_PROBLEM TO SOLVE_. All lines of the entries with "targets" in them must be listed.

_PROVIDED MATERIAL_.
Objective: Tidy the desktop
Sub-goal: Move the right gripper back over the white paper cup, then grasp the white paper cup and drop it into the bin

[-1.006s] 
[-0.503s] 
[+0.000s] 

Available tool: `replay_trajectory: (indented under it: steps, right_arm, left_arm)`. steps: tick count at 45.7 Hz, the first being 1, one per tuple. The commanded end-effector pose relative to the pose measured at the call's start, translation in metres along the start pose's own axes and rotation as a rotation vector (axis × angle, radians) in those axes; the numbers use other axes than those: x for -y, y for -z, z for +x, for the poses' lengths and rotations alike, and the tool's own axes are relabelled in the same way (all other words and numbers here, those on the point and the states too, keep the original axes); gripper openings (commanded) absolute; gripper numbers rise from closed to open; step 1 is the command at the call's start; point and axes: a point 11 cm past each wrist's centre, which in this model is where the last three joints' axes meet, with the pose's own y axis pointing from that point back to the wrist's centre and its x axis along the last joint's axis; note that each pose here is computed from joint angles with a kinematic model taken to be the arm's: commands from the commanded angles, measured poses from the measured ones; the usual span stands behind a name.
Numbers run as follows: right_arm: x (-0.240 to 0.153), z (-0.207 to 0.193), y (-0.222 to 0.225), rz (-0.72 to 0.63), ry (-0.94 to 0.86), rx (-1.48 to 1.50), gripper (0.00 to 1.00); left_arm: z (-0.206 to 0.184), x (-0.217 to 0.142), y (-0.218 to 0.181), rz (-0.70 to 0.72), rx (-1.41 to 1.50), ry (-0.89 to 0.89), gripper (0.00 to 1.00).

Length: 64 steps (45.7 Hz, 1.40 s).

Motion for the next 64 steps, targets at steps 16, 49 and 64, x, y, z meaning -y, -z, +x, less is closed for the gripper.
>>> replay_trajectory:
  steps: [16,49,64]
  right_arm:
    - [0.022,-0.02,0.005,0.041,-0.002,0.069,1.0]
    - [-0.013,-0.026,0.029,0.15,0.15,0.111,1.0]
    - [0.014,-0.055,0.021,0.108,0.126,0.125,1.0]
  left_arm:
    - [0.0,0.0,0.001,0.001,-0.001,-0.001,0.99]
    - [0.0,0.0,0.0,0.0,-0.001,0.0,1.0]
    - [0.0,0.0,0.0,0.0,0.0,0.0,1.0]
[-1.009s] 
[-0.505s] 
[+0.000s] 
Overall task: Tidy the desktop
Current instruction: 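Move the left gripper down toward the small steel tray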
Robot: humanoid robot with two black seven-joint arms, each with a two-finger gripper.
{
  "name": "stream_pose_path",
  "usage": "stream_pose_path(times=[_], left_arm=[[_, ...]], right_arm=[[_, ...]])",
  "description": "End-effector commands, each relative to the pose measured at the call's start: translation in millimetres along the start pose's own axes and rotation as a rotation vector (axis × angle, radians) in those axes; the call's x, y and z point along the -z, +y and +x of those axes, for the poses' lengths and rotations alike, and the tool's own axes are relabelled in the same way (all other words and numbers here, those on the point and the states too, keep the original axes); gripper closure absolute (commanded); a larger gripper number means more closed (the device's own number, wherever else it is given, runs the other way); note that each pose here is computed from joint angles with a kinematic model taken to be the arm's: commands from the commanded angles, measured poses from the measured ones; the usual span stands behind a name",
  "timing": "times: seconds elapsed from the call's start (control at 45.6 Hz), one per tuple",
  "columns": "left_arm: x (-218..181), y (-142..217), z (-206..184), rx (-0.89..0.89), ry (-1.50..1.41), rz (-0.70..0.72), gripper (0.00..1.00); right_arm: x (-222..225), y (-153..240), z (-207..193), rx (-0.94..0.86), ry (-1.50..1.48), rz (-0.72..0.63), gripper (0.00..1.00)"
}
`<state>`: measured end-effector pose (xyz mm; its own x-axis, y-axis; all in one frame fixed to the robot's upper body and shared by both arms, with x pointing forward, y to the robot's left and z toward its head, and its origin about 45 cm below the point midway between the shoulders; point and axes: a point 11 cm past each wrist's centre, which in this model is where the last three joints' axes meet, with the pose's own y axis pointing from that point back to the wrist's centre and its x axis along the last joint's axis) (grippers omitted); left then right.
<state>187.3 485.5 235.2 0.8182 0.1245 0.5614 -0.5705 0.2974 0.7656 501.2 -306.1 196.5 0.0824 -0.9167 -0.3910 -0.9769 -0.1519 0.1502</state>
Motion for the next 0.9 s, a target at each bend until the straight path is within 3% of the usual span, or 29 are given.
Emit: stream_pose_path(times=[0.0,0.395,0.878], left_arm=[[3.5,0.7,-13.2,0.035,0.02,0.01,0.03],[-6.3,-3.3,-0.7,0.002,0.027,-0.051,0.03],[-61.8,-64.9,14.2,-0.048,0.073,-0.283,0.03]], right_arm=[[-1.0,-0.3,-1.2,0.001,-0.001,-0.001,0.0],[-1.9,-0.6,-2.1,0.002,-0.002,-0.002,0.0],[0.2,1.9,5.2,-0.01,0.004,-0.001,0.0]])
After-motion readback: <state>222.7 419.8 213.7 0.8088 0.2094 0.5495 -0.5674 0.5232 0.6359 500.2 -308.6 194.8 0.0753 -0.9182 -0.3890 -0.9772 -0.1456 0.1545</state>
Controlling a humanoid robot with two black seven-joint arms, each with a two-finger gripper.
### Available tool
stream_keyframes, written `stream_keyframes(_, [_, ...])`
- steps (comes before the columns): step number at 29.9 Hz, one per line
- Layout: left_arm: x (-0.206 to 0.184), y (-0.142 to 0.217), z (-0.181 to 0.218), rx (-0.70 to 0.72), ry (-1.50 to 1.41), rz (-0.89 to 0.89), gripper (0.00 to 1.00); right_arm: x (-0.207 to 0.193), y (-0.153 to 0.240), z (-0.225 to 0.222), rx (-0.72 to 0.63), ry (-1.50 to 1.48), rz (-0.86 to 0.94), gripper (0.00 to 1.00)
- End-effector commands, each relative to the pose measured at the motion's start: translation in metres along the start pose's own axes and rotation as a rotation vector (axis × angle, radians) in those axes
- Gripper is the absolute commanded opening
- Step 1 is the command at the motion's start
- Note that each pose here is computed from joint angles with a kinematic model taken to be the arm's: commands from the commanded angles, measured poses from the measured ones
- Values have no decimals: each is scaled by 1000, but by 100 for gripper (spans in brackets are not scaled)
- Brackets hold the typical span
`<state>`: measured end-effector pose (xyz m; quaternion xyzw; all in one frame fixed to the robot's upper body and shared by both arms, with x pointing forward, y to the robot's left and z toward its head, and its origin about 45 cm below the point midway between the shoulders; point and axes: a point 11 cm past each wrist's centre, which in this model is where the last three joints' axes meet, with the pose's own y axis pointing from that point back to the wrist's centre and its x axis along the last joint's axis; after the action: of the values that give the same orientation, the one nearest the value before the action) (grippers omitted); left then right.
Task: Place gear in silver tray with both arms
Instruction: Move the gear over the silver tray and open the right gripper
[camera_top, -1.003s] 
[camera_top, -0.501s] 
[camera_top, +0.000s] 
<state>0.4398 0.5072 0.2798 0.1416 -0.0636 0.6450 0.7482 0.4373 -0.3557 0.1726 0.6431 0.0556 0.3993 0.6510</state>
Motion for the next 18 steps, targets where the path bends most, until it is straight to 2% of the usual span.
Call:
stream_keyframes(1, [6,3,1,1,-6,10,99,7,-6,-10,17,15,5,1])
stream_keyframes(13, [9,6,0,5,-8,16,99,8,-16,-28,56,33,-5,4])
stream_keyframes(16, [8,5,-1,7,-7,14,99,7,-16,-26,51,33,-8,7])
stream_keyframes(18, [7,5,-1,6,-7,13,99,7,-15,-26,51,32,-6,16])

_TASK OUTPUT_.
Motion for the next 64 steps, targets at steps 16, 49 and 64, x, y, z meaning -y, -z, +x, less is closed for the gripper.
Motion for the next 18 steps, targets where the path bends most, until it is straight to 2% of the usual span.

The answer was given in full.